◆ Provided material ◆
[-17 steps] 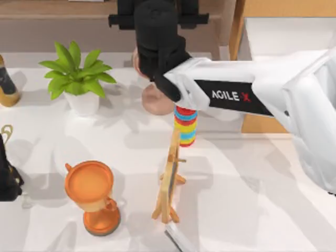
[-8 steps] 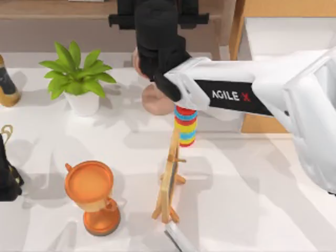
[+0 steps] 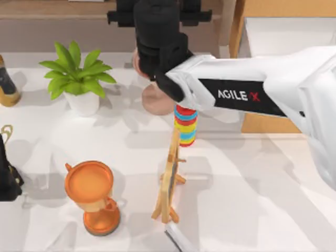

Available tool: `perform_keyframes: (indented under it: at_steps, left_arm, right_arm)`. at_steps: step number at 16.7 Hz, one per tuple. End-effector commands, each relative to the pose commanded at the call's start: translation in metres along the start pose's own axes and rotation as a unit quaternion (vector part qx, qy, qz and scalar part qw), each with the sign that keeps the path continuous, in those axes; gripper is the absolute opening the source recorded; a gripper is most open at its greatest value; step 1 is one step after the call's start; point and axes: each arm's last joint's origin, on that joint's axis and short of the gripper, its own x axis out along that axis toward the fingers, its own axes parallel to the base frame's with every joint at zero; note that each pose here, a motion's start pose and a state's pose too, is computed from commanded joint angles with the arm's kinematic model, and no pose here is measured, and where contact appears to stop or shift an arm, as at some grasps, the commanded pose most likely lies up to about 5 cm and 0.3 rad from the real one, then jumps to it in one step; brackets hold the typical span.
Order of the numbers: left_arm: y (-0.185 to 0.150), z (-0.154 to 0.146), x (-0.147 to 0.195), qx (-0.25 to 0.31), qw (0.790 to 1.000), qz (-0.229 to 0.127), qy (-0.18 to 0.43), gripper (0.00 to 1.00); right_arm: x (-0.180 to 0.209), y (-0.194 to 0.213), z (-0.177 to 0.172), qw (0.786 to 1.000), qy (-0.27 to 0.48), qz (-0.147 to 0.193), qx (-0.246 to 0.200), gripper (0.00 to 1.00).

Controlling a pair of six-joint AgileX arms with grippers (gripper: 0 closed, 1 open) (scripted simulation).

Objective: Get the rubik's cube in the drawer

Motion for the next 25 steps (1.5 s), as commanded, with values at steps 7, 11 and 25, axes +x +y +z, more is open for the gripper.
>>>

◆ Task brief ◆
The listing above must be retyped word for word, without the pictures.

◆ Solution to the problem ◆
[-17 steps] 
[-8 steps] 
[+0 steps] 

Available tool: `perform_keyframes: (indented under it: at_steps, left_arm, right_arm)`. at_steps: step number at 16.7 Hz, one per tuple. End-effector commands, each relative to the pose commanded at the call's start: translation in metres along the start pose's own axes and rotation as a unit quaternion (vector part qx, qy, qz and scalar part qw), each with the sign that keeps the path continuous, in those axes; gripper is the absolute opening the source recorded; a gripper is most open at its greatest value; step 1 is one step after the call's start; point and axes: each arm's last joint's origin, on that joint's axis and short of the gripper, its own x axis out along that axis toward the fingers, its own axes parallel to the base frame's with every joint at zero; note that each pose here, a motion's start pose and a state's pose too, is computed from commanded joint angles with the arm's kinematic model, and no pose here is measured, and where contact appears to stop or shift an arm, as at some grasps, the commanded pose most likely lies up to about 5 cm and 0.3 rad from the real one, then jumps to it in one step; brackets hold the typical span.
Order of the numbers: left_arm: y (-0.185 to 0.150), z (-0.154 to 0.146), x (-0.147 to 0.195), qx (-0.25 to 0.31), qw (0.790 to 1.000), qz (-0.229 to 0.127), qy (-0.18 to 0.43), gripper (0.00 to 1.00); right_arm: x (-0.180 to 0.209), y (-0.194 to 0.213), z (-0.177 to 0.172), qw (0.786 to 1.000), qy (-0.27 to 0.48), qz (-0.147 to 0.193), qx (-0.246 to 0.200), gripper (0.00 to 1.00).

Controlling a pair of six-joint AgileX arms with grippers (gripper: 0 closed, 1 open) (scripted simulation).

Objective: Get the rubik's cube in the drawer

Motion for the next 25 steps (1.5 s), as commanded, with values at steps 7, 11 and 25, axes +x +y +z, more is open for the gripper.
>>>

The requested output has been given in full.